Few things have been more transformed by the pandemic than how we work. Everyone got sent home in April of 2020, and – unexpectedly – work continued to be performed. Differently – but companies still functioned, salaries got paid, and the economy, which had been expected to implode, chugged along without any major disruptions.
We couldn’t have expected that sort of outcome even a decade earlier. If the pandemic had struck in 2010, we’d have seen the wheels well and truly fall off the cart, as businesses, schools and the institutions of government all shuddered to a halt. Too few people had access to the kinds of connectivity and tools that make decentralised-yet-closely-coordinated work possible. Many of those tools – such as the now-ubiquitous Slack (and its Microsoft clone, Teams) hadn’t even been invented!

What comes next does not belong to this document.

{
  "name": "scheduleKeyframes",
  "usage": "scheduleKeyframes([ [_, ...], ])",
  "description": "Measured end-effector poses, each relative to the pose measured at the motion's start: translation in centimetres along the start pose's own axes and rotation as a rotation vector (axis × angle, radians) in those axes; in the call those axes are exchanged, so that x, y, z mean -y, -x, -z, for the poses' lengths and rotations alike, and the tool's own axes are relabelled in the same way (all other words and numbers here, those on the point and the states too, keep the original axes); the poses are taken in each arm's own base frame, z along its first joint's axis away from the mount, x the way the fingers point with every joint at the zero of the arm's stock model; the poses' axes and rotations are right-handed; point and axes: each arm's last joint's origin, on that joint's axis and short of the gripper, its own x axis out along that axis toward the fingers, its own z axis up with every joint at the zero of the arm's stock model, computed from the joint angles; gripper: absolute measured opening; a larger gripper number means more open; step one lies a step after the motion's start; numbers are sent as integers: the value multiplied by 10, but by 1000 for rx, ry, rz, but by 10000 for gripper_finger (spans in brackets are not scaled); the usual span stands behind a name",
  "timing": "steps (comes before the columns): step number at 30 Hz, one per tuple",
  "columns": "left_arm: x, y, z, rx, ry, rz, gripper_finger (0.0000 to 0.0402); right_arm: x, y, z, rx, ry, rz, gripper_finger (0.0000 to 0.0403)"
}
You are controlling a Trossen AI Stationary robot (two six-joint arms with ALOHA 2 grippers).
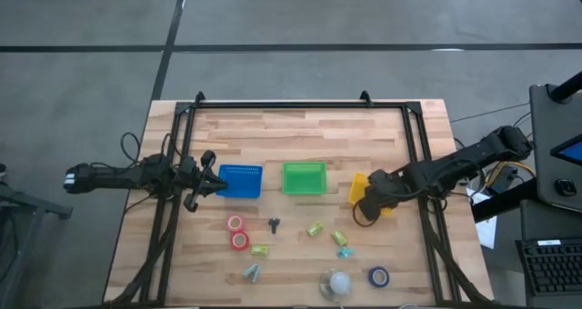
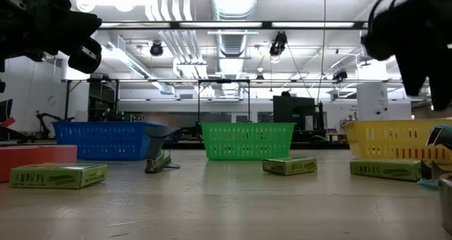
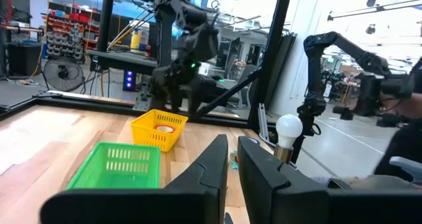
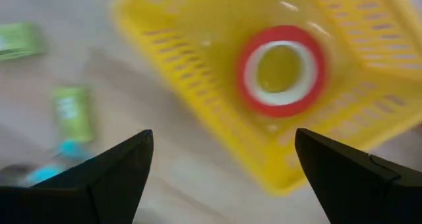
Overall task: Pick and place Stapler, Stapler remover, tape
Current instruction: Put the blue tape into the yellow bin
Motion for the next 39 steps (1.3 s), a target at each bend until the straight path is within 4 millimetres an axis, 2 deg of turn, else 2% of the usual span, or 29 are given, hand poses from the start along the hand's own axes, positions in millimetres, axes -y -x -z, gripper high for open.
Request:
scheduleKeyframes([
  [7, 0, 0, 0, 0, 0, 0, 42, -29, 20, 26, 2, 34, -131, 365],
  [14, 0, 0, 0, -1, 0, 0, 42, -60, 19, 61, -30, 38, -118, 365],
  [21, 0, 0, 0, -2, 0, 0, 42, -93, 0, 93, -85, 105, -42, 365],
  [25, 0, 0, 0, -2, 0, -1, 42, -105, -13, 111, -136, 108, 10, 365],
  [33, 0, 0, 1, -8, 1, -2, 42, -111, -37, 144, -242, 90, 109, 365],
  [39, 0, 0, 1, -14, 2, -3, 42, -109, -49, 152, -230, 86, 154, 365],
])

Today, around well over half of office workers either want to work remotely all the time or want the flexibility to decide when they come into the office. This ‘hybrid’ world of work feels like a continuous negotiation between employers and managers: managers plead for their staffs to return to the office, while their employees demand good reasons before they’ll invest the hours (and dollars) commuting. Something considered table stakes just three years ago now needs to be carefully justified.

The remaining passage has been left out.